What the task requires:
Please set out each line below exactly as it stands, without the images.

====================

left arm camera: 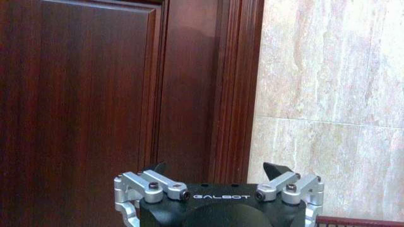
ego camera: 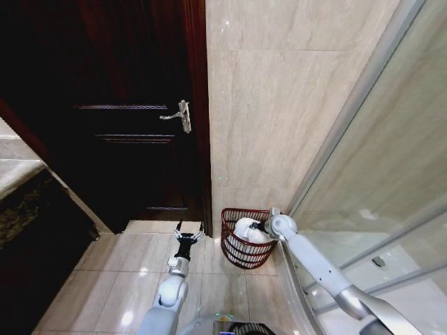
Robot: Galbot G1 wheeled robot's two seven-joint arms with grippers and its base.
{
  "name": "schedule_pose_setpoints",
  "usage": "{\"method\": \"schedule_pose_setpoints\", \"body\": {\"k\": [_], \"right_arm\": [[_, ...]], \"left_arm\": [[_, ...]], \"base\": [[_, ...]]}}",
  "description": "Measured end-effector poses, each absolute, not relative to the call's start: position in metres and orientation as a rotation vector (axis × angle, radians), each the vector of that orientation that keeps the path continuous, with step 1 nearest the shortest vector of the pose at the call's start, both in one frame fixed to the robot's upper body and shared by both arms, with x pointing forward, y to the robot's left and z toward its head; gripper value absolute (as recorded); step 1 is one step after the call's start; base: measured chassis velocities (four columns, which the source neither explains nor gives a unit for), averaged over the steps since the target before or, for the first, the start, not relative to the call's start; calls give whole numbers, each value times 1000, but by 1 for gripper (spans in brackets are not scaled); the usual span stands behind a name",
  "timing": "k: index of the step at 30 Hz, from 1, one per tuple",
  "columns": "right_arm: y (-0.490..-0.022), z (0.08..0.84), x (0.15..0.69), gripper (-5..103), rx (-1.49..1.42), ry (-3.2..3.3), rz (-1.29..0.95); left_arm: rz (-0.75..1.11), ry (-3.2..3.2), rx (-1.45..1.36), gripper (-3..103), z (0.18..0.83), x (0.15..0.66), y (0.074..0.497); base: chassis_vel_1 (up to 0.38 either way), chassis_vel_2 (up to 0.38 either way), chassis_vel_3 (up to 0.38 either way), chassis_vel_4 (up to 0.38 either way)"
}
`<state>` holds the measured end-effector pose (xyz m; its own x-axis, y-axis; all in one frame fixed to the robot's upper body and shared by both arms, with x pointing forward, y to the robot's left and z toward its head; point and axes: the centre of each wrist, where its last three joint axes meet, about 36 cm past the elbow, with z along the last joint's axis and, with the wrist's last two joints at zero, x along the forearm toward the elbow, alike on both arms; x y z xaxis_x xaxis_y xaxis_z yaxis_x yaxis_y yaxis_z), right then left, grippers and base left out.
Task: Discard the used towel into the hamper.
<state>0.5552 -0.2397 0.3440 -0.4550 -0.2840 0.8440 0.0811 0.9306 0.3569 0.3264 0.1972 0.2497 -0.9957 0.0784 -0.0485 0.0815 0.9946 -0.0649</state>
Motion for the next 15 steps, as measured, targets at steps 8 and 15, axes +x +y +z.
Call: {"method": "schedule_pose_setpoints", "body": {"k": [8, 15], "right_arm": [[-252, 319, 557, 8, 110, -2008, -413], [-254, 300, 558, 8, 91, -2007, -407]], "left_arm": [[-86, 3092, 138, 100, 251, 329, 196], [-77, 3095, 146, 100, 252, 330, 197]], "base": [[0, 0, 0, 0], [0, 0, 0, 0]]}}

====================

Solution for this task:
left arm camera: 
ego camera: 
Robot: Galbot G1 wheeled robot's two seven-joint arms with grippers and its base.
{
  "name": "schedule_pose_setpoints",
  "usage": "{\"method\": \"schedule_pose_setpoints\", \"body\": {\"k\": [_], \"right_arm\": [[_, ...]], \"left_arm\": [[_, ...]], \"base\": [[_, ...]]}}",
  "description": "Measured end-effector poses, each absolute, not relative to the call's start: position in metres and orientation as a rotation vector (axis × angle, radians), each the vector of that orientation that keeps the path continuous, with step 1 nearest the shortest vector of the pose at the call's start, both in one frame fixed to the robot's upper body and shared by both arms, with x pointing forward, y to the robot's left and z toward its head; gripper value absolute (as recorded); step 1 is one step after the call's start; base: measured chassis velocities (four columns, which the source neither explains nor gives a unit for), averaged over the steps since the target before or, for the first, the start, not relative to the call's start; calls give whole numbers, each value times 1000, but by 1 for gripper (spans in brackets are not scaled); the usual span stands behind a name",
  "timing": "k: index of the step at 30 Hz, from 1, one per tuple",
  "columns": "right_arm: y (-0.490..-0.022), z (0.08..0.84), x (0.15..0.69), gripper (-5..103), rx (-1.49..1.42), ry (-3.2..3.3), rz (-1.29..0.95); left_arm: rz (-0.75..1.11), ry (-3.2..3.2), rx (-1.45..1.36), gripper (-3..103), z (0.18..0.83), x (0.15..0.66), y (0.074..0.497); base: chassis_vel_1 (up to 0.38 either way), chassis_vel_2 (up to 0.38 either way), chassis_vel_3 (up to 0.38 either way), chassis_vel_4 (up to 0.38 either way)"
}
`<state>` holds the measured end-effector pose (xyz m; its own x-axis, y-axis; all in one frame fixed to the robot's upper body and shared by both arms, with x pointing forward, y to the robot's left and z toward its head; point and axes: the centre of each wrist, where its last three joint axes meet, about 36 cm past the elbow, with z along the last joint's axis and, with the wrist's last two joints at zero, x along the forearm toward the elbow, alike on both arms; x y z xaxis_x xaxis_y xaxis_z yaxis_x yaxis_y yaxis_z), right then left, grippers and base left out.
Task: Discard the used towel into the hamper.
<state>0.5552 -0.2397 0.3440 -0.4550 -0.2840 0.8440 0.0811 0.9306 0.3569 0.3264 0.1972 0.2497 -0.9957 0.0784 -0.0485 0.0815 0.9946 -0.0649</state>
Motion for the next 15 steps, as measured, targets at steps 8 and 15, axes +x +y +z.
Call: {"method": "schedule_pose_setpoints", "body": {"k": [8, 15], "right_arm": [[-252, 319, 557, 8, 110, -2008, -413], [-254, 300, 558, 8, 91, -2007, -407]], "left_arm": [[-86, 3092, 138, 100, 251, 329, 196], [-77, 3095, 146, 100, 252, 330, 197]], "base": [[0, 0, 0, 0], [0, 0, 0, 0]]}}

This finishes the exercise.